§ Your assignment
Nothing below is to be printed except the lines between the line holding "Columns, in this" and the line holding "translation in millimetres", inclusive, each exactly as it appears.

Recorded data:
-------

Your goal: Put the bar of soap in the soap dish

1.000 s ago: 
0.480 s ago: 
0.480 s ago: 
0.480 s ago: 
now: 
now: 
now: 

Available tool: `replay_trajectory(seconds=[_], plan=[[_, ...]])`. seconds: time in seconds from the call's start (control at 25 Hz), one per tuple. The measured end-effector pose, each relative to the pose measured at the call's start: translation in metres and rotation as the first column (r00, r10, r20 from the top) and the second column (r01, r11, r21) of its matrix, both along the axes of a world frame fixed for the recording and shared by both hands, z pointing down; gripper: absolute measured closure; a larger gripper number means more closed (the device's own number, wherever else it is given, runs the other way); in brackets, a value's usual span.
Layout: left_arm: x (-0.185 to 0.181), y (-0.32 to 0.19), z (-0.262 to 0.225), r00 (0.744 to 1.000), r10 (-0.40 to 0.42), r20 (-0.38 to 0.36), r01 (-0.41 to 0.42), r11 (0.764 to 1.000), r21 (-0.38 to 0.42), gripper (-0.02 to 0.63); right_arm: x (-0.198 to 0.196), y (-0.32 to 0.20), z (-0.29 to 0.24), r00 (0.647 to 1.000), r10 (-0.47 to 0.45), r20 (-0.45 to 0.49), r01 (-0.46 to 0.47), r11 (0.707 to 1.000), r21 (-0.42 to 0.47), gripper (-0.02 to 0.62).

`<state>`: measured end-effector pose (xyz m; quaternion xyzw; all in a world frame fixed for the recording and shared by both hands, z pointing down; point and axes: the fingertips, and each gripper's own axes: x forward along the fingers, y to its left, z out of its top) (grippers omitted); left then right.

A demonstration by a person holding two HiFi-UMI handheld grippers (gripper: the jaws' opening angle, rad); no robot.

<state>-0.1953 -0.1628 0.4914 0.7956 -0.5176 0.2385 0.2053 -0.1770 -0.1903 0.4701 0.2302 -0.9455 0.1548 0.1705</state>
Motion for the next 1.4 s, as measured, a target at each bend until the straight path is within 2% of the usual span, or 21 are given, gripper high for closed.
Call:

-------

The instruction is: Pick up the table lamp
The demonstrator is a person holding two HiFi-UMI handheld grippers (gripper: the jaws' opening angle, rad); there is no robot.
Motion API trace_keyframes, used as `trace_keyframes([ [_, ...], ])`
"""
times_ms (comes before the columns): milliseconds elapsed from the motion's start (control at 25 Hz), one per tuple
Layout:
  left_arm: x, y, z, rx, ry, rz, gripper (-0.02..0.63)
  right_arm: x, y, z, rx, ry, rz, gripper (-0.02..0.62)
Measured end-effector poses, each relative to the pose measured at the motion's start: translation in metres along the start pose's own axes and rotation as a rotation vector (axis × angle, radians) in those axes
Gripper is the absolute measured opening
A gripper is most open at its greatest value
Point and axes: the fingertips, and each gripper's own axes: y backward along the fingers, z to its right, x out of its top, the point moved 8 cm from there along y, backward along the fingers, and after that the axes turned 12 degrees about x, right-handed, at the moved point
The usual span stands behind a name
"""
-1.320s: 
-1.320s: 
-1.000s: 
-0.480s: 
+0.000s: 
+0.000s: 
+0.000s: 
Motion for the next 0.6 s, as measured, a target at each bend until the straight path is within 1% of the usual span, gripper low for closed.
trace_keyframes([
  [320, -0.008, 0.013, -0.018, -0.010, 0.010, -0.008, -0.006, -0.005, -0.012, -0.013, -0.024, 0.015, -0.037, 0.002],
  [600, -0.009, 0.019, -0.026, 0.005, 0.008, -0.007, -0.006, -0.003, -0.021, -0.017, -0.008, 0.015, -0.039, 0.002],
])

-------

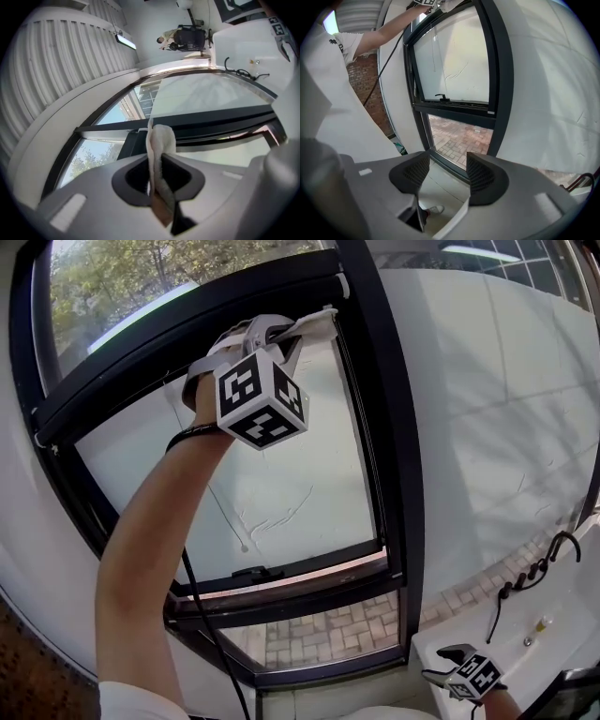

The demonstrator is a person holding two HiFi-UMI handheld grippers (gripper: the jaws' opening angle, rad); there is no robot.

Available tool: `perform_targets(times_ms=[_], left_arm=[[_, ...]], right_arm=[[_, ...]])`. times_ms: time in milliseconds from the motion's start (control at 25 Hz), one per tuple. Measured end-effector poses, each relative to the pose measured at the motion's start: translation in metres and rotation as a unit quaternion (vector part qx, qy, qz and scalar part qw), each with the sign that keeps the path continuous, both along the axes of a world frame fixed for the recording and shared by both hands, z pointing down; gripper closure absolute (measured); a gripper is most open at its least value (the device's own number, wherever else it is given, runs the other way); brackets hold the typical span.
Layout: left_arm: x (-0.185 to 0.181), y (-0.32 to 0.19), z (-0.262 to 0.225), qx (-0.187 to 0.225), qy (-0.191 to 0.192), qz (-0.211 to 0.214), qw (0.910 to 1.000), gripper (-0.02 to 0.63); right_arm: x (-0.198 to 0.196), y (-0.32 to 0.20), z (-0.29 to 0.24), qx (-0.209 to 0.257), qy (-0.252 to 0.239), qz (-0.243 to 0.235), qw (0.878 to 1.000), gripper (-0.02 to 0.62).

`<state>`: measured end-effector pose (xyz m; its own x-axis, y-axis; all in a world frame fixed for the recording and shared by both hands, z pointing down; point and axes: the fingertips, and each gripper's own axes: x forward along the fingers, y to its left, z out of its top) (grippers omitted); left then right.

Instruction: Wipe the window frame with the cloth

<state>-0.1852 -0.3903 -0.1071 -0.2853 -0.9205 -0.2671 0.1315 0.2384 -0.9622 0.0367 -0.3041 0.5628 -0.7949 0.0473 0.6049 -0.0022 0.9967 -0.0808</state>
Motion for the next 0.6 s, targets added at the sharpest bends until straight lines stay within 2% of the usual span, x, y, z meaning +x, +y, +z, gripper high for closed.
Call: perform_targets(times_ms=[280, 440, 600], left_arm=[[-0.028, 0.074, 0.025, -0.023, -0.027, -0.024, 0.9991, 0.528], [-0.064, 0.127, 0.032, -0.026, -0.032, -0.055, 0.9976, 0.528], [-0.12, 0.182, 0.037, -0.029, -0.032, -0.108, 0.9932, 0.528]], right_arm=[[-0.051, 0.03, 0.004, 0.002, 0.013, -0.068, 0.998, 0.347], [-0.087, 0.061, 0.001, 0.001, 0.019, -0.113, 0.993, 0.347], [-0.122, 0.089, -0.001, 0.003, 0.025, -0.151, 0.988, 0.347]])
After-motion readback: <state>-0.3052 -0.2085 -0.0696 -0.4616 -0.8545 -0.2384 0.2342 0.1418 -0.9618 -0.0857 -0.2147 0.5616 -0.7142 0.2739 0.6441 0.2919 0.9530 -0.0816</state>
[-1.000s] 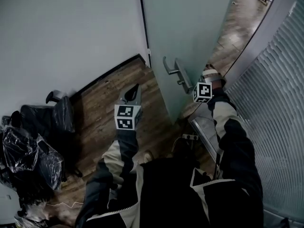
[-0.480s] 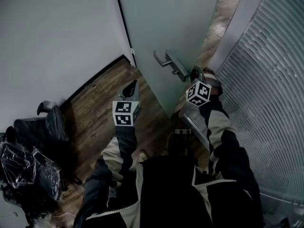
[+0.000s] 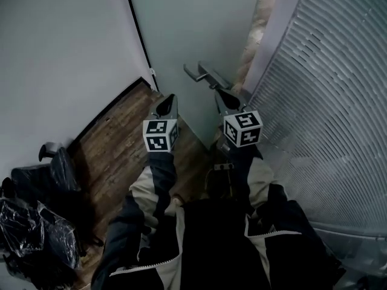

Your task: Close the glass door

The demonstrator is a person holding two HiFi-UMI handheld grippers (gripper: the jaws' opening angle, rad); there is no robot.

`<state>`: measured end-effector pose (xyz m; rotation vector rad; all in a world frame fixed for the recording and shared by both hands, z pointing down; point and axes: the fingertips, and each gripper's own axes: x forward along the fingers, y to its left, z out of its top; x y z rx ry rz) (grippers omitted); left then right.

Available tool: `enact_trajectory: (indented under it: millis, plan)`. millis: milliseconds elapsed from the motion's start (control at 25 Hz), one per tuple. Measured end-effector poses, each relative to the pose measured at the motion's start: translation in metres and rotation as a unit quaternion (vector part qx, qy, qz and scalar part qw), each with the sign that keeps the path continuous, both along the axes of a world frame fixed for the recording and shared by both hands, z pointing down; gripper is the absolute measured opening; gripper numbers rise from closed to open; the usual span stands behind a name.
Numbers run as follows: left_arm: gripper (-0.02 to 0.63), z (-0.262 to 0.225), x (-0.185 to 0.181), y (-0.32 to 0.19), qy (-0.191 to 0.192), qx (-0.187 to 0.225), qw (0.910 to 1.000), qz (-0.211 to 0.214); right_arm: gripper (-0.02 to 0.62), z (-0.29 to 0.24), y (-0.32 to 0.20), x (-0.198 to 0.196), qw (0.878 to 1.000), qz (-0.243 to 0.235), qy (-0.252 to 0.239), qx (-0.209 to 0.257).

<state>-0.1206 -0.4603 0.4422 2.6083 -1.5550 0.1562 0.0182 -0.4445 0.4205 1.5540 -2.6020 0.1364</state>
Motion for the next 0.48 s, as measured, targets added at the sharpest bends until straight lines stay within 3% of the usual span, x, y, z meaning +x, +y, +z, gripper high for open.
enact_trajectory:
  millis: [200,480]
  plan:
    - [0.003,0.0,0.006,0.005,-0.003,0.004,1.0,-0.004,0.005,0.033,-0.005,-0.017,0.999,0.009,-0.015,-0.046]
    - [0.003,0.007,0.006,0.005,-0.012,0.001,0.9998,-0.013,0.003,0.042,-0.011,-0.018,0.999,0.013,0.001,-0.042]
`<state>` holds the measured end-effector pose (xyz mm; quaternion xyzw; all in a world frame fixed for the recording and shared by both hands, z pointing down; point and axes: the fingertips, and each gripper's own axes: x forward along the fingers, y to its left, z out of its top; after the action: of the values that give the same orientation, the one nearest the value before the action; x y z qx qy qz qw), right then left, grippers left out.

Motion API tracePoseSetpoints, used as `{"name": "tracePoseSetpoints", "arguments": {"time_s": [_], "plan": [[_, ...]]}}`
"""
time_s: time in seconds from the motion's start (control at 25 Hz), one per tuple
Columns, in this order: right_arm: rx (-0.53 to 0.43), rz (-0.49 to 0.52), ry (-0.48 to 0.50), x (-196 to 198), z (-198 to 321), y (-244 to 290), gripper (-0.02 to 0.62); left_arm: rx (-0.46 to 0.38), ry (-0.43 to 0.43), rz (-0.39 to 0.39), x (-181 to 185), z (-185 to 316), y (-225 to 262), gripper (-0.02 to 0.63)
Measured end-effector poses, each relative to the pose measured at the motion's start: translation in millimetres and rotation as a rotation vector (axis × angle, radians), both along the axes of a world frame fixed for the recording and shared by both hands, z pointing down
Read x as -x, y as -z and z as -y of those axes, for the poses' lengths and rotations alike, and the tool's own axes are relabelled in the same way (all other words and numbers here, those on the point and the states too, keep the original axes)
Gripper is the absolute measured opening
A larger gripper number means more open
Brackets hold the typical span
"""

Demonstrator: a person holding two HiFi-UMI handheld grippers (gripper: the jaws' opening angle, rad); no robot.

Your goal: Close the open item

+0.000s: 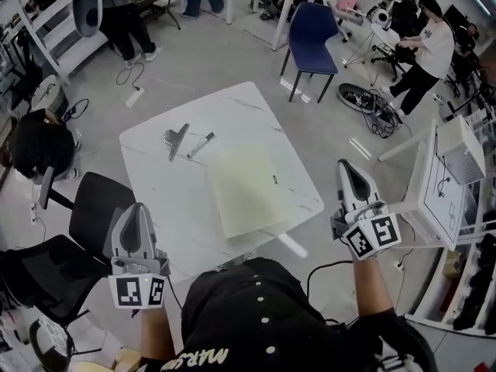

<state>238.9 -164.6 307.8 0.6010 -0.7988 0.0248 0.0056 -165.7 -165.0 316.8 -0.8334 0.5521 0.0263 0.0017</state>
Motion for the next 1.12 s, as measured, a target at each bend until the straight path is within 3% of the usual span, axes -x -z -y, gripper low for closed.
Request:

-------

§ Solution for this exercise
Columns, in this order: right_arm: rx (-0.53 to 0.43), rz (-0.49 to 0.52), ry (-0.48 to 0.50), x (-196 to 198), z (-198 to 321), y (-244 to 290), gripper (-0.02 to 0.62); left_arm: rx (-0.46 to 0.38), ry (-0.43 to 0.43), rz (-0.39 to 0.39), x (-181 to 185), z (-185 to 316), y (-225 to 262), gripper (-0.02 to 0.63)
Measured end-effector poses, each relative to the pose measured at the motion's start: translation in millimetres and rotation as a rotation vector (axis × angle, radians), both along the axes of a world frame fixed for the recording and shared by both hands, z pointing down

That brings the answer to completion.